§ **Exercise requirements**
Could you return the whole listing exactly?
Material provided below:
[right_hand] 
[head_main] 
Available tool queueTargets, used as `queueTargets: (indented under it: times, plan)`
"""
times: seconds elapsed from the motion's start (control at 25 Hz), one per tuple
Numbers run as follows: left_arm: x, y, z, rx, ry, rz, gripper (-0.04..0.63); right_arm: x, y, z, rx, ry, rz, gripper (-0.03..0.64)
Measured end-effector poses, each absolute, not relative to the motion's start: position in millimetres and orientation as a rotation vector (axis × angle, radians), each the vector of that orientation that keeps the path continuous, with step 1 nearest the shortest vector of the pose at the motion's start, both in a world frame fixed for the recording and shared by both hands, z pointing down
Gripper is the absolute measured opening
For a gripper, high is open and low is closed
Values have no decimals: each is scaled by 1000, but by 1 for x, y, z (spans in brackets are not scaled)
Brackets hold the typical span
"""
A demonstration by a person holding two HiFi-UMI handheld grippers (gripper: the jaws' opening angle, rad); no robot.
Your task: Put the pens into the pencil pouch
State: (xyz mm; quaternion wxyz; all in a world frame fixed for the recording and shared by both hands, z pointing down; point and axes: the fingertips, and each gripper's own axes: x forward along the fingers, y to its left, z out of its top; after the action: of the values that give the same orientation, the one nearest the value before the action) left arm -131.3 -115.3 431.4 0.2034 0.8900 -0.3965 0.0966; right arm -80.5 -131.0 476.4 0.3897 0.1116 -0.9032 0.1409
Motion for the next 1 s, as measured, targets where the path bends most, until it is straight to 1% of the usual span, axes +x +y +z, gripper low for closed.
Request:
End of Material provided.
§ **Task output**
[right_hand] 
[head_main] 
Available tool queueTargets, used as `queueTargets: (indented under it: times, plan)`
"""
times: seconds elapsed from the motion's start (control at 25 Hz), one per tuple
Numbers run as follows: left_arm: x, y, z, rx, ry, rz, gripper (-0.04..0.63); right_arm: x, y, z, rx, ry, rz, gripper (-0.03..0.64)
Measured end-effector poses, each absolute, not relative to the motion's start: position in millimetres and orientation as a rotation vector (axis × angle, radians), each the vector of that orientation that keeps the path continuous, with step 1 nearest the shortest vector of the pose at the motion's start, both in a world frame fixed for the recording and shared by both hands, z pointing down
Gripper is the absolute measured opening
For a gripper, high is open and low is closed
Values have no decimals: each is scaled by 1000, but by 1 for x, y, z (spans in brackets are not scaled)
Brackets hold the typical span
"""
A demonstration by a person holding two HiFi-UMI handheld grippers (gripper: the jaws' opening angle, rad); no robot.
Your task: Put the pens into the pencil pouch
State: (xyz mm; quaternion wxyz; all in a world frame fixed for the recording and shared by both hands, z pointing down; point and axes: the fingertips, and each gripper's own axes: x forward along the fingers, y to its left, z out of its top; after the action: of the values that give the same orientation, the one nearest the value before the action) left arm -131.3 -115.3 431.4 0.2034 0.8900 -0.3965 0.0966; right arm -80.5 -131.0 476.4 0.3897 0.1116 -0.9032 0.1409
Motion for the next 1 s, as measured, targets where the path bends most, until it is straight to 1% of the usual span, axes +x +y +z, gripper low for closed.
Request:

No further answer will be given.